Work to complete:
Write out exactly the lines running from the one that contains "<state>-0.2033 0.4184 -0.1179" through the end of the material.

Data provided:
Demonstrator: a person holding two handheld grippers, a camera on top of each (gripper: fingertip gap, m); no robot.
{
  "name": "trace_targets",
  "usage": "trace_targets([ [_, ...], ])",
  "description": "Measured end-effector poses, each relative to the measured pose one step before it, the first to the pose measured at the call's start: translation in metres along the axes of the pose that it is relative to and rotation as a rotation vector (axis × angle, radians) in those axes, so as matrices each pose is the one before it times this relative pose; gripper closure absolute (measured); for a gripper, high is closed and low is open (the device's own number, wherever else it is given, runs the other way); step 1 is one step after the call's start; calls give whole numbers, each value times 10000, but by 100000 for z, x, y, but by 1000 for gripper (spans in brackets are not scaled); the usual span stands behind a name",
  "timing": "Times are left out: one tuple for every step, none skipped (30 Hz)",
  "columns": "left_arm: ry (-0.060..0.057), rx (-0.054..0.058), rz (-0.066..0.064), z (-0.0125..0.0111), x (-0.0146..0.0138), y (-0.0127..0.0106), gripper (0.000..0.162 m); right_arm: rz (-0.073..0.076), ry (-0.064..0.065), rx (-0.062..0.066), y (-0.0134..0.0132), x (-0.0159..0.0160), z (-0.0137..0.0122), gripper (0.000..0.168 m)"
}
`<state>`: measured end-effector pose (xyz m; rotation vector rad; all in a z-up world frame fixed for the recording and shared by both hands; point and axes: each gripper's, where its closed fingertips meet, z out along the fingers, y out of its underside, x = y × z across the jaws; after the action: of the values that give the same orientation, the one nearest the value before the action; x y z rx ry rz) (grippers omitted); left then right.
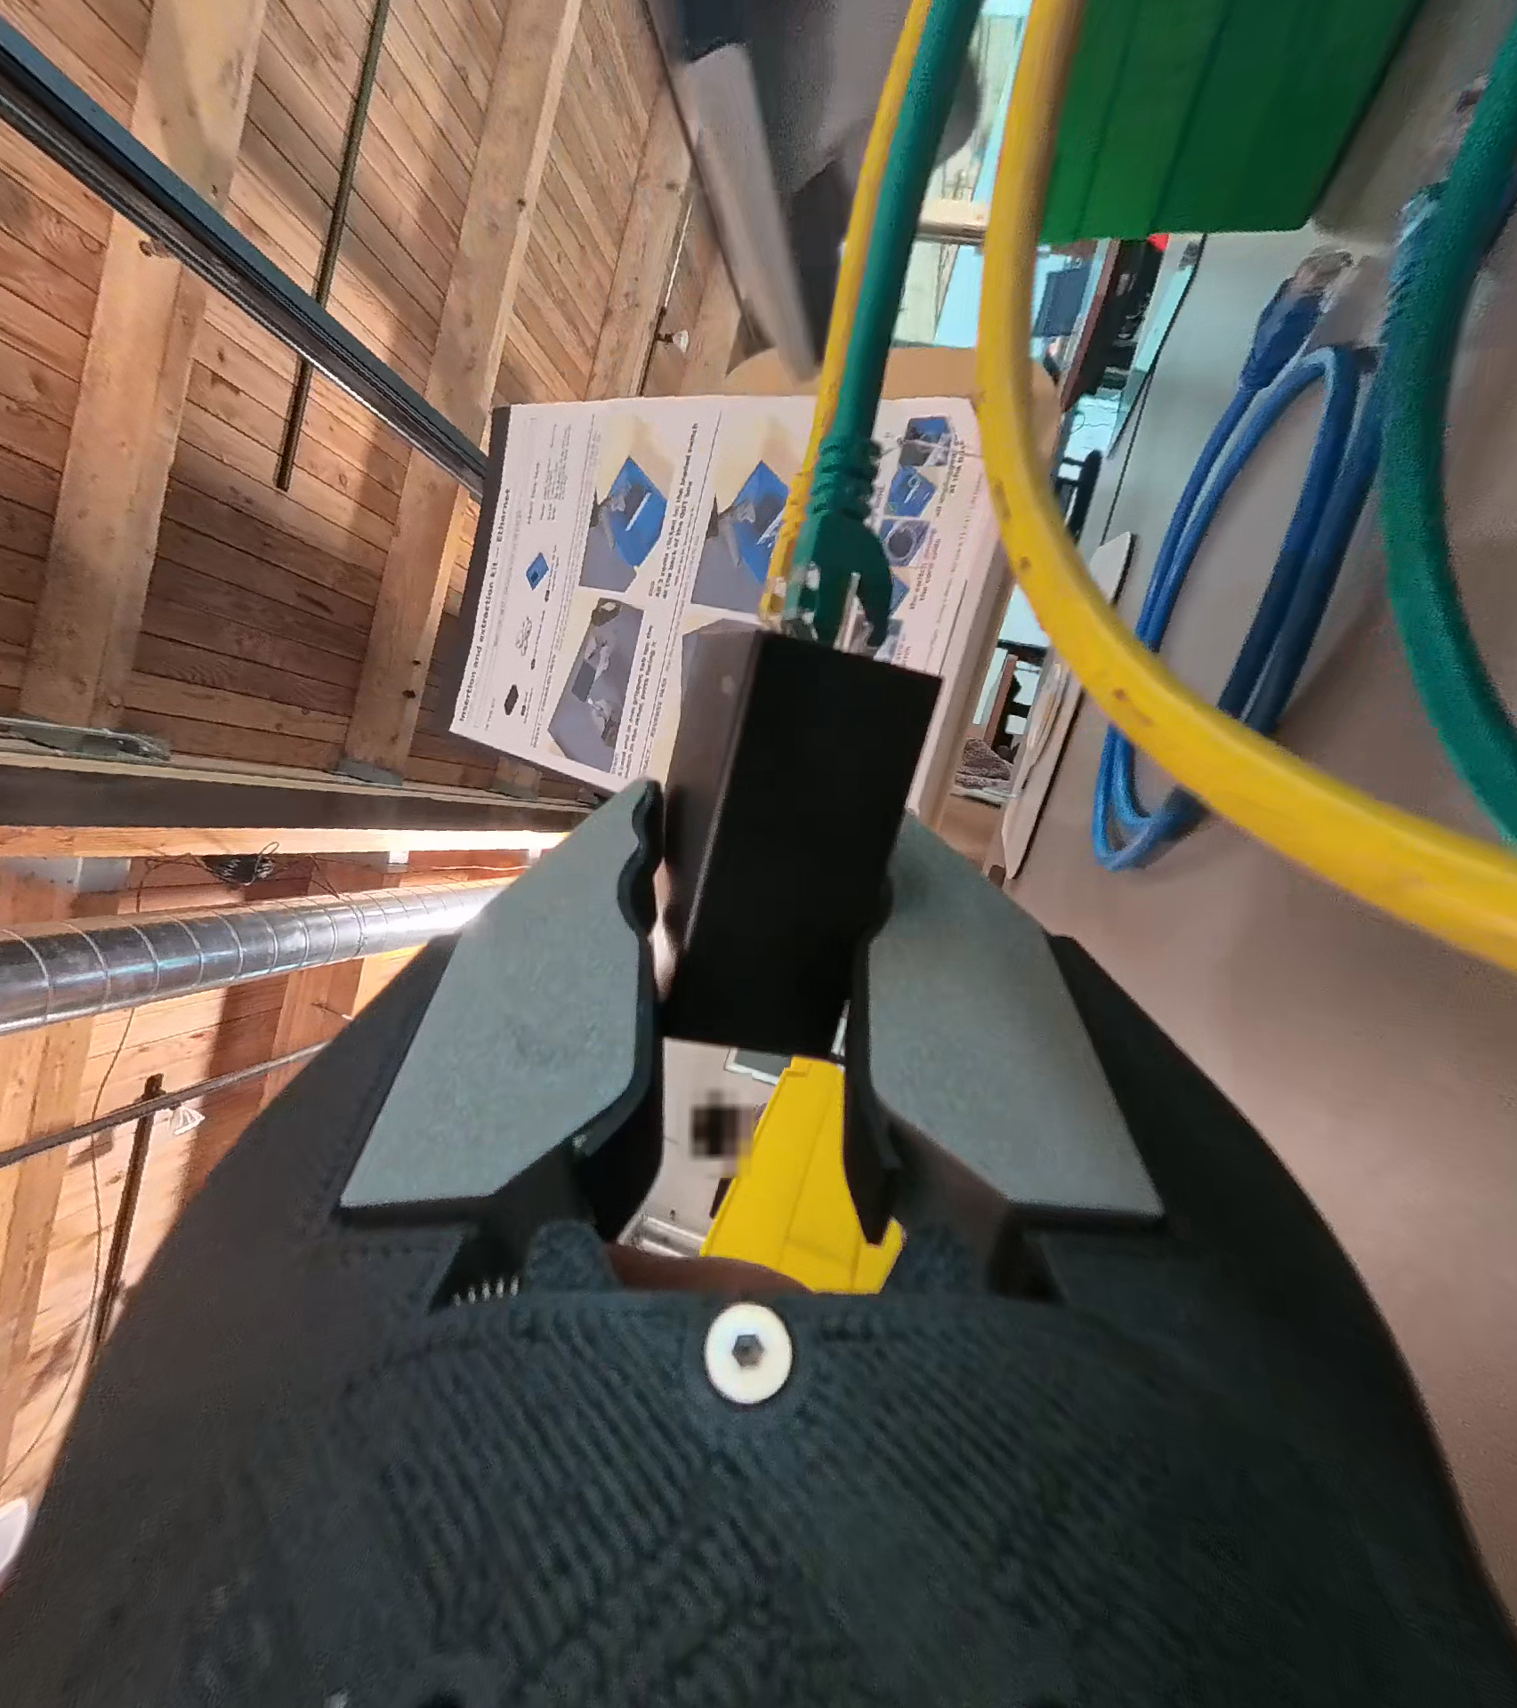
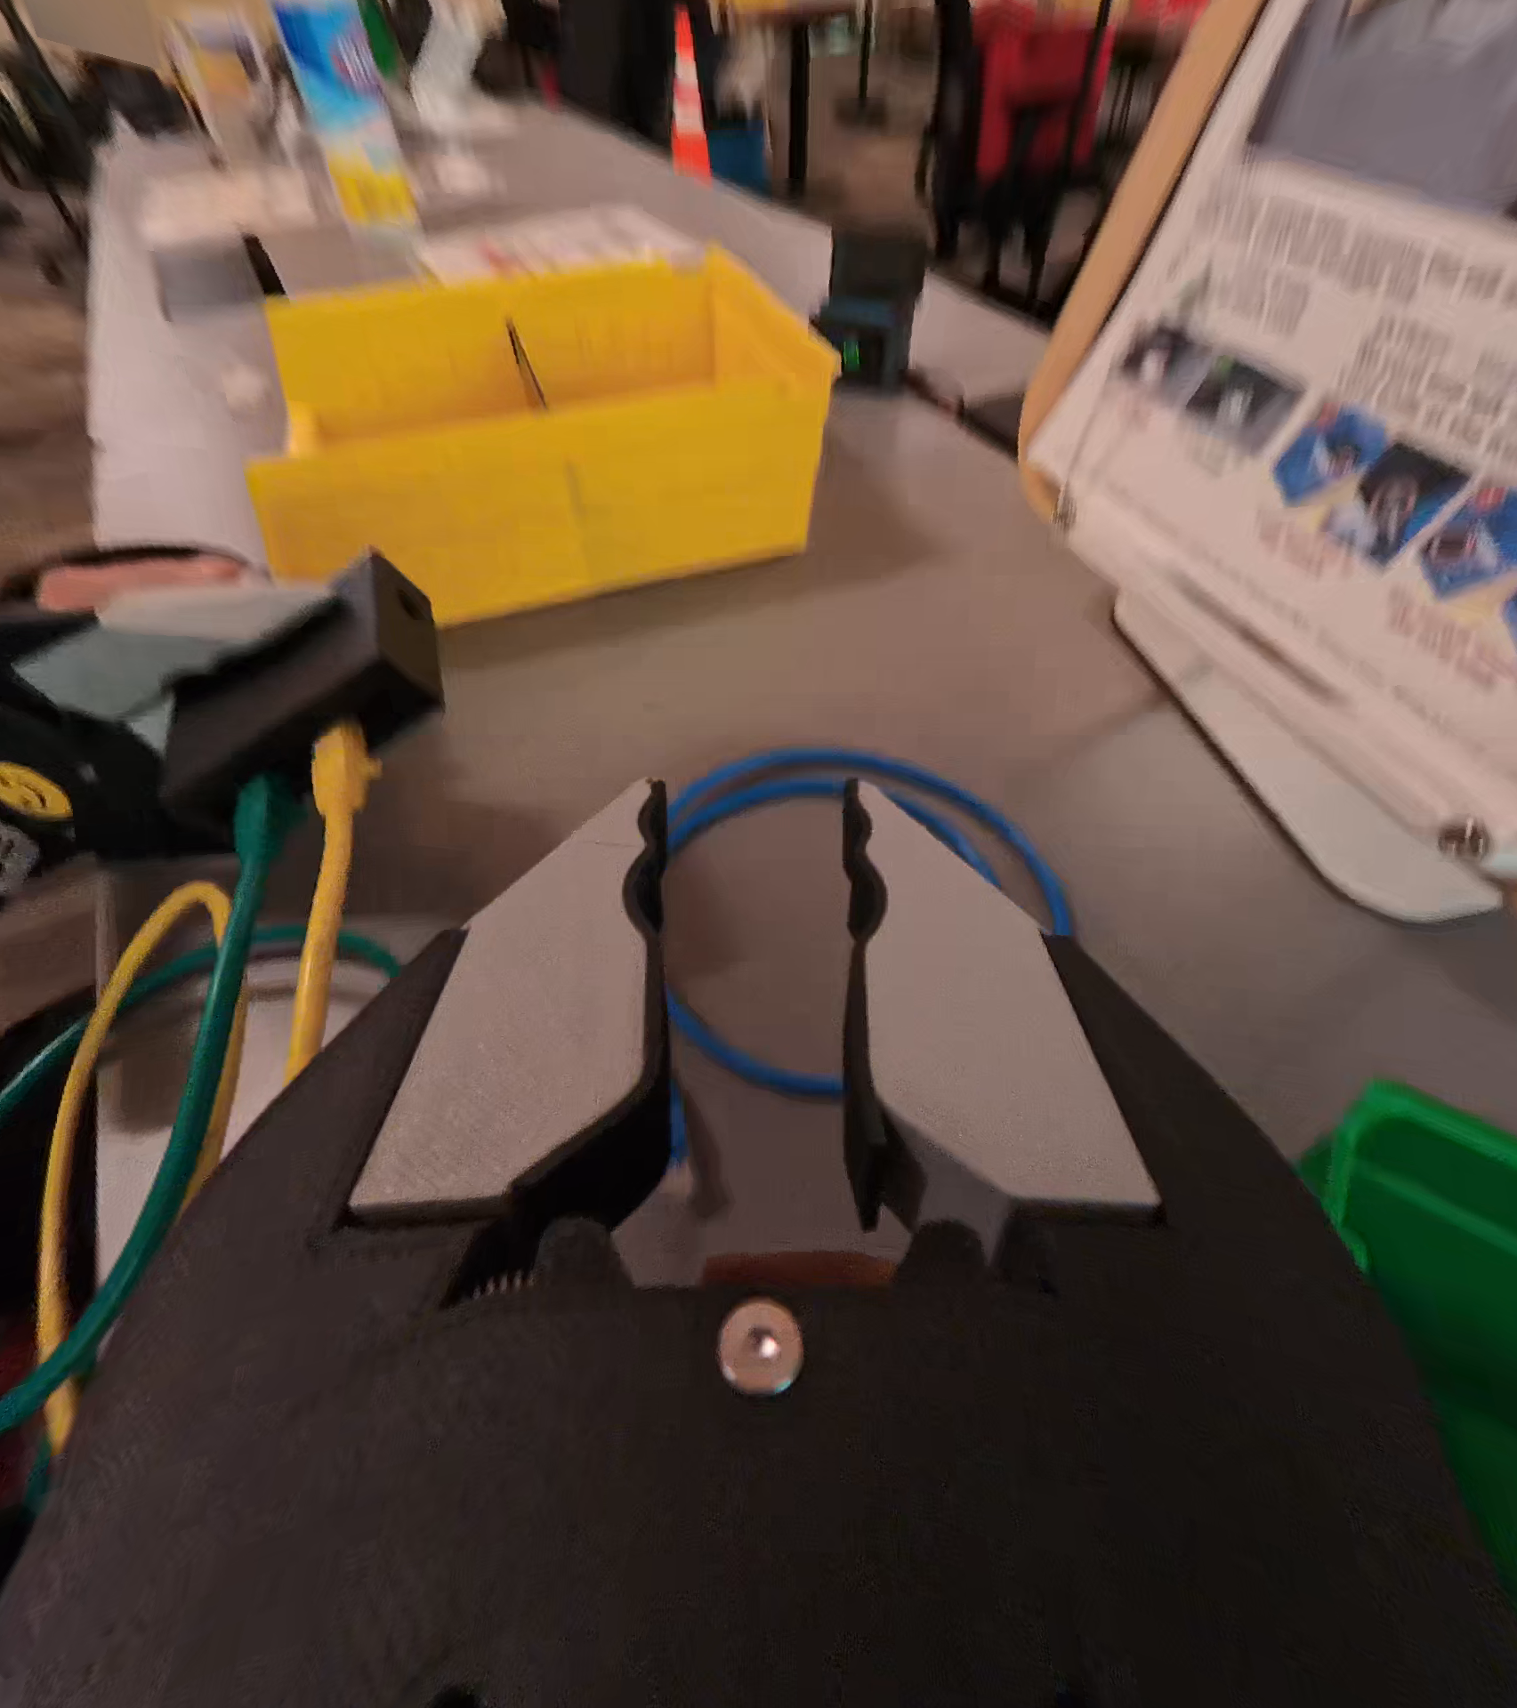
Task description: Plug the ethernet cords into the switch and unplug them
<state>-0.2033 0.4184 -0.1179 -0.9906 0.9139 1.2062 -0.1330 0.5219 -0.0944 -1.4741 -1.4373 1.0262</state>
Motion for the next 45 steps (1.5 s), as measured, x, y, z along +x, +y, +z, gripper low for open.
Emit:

Your solution:
<state>-0.2033 0.4184 -0.1179 -0.9906 0.9139 1.2062 -0.1330 0.5219 -0.0944 -1.4741 -1.4373 1.0262</state>
Motion for the next 45 steps (1.5 s), as measured, x, y, z along +x, +y, +z, gripper low for open.
Emit:

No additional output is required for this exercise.